AB HERBST IN DEN PROBEBETRIEB
Noch laufen diverse Fertigstellungsarbeiten an der Kraftwerksbaustelle am Nassfeld. Doch spätestens im Oktober sollen die Maschinen erstmals durch Wasser aus dem Oselitzenbach in Rotation versetzt werden. Im Regeljahr werden die beiden Maschinensätze in Zukunft dann rund 16,5 Millionen kWh sauberen Strom erzeugen. Im Vergleich zu den 11 großen Speicherkraftwerken und dem einen großen Laufkraftwerk der Kelag nimmt sich die Produktion nicht allzu spektakulär aus. Aber damit können immerhin rund 4.700 Haushalte versorgt werden. Der Anteil an der Gesamtproduktion der insgesamt 65 Kelag-Kraftwerke, die dem Energieversorger mittlerweile das Gütesiegel „100 Prozent Strom aus Wasserkraft“ gesichert haben, wird mit circa 1,5 Prozent beziffert.

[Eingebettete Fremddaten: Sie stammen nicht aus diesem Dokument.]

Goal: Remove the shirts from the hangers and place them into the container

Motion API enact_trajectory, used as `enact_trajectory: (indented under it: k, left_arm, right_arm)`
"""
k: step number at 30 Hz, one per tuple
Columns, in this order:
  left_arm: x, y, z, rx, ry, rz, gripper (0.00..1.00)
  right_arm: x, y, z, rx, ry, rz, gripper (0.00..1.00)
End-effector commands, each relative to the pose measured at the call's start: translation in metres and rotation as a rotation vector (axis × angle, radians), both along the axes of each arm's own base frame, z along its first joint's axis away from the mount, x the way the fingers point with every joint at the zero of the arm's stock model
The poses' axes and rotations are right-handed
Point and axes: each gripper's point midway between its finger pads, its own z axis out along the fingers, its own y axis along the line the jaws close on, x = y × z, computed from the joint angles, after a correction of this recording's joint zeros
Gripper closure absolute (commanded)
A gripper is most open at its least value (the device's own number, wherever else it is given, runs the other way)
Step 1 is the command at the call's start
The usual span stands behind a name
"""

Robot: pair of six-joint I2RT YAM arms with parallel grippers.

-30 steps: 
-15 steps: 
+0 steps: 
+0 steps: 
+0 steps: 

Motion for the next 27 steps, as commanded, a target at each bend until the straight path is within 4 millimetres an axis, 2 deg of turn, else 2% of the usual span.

ÄHNLICHE BELASTUNGSKLASSEN WIE IN GROSSKRAFTWERKEN
Nach den Kraftwerken Twimberg, Tieferbach und Gailitz ist Tröpolach die vierte Kleinwasserkraftanlage, die der Kärntner Energieversorger in den letzten Jahren in Österreich errichtet hat. Von den in letzter Zeit durch die Kelag umgesetzten Kleinwasserkraft- werken stellt es nicht nur das am aufwändigsten zu realisierende Kraft-werk, sondern auch das leistungsstärkste Kleinkraftwerk dar. Dabei scheint der Ausdruck „Klein“ im gegebenen Fall durchaus als unnötiger Euphemismus. Denn die Unterschiede zu den Großen seien – wie Stefan Leitner betont – nicht mehr allzu groß: „Wir haben ähnliche Belastungs- und Beanspruchungsklassen, wir haben gleiche Werkstoffe und gleiche Sicherheitseinrichtungen. Die Unterschiede beginnen bei den Tonnagen der Bauteile, den Leistungsklassen und natürlich den Kosten.“ Die Bedeutung für die Stromversorgung ist in jedem Fall hoch einzuschätzen. In Zeiten, da Großkraftwerke aktuell fast nur mehr auf den Reißbrettern realisiert werden, können Anlagen wie das neue Kraftwerk Tröpolach einen wichtigen Beitrag dazu leisten, dass die Versorgungssicherheit mit Strom aus heimischen, erneuerbaren Ressourcen auch in Zukunft gewährleistet ist.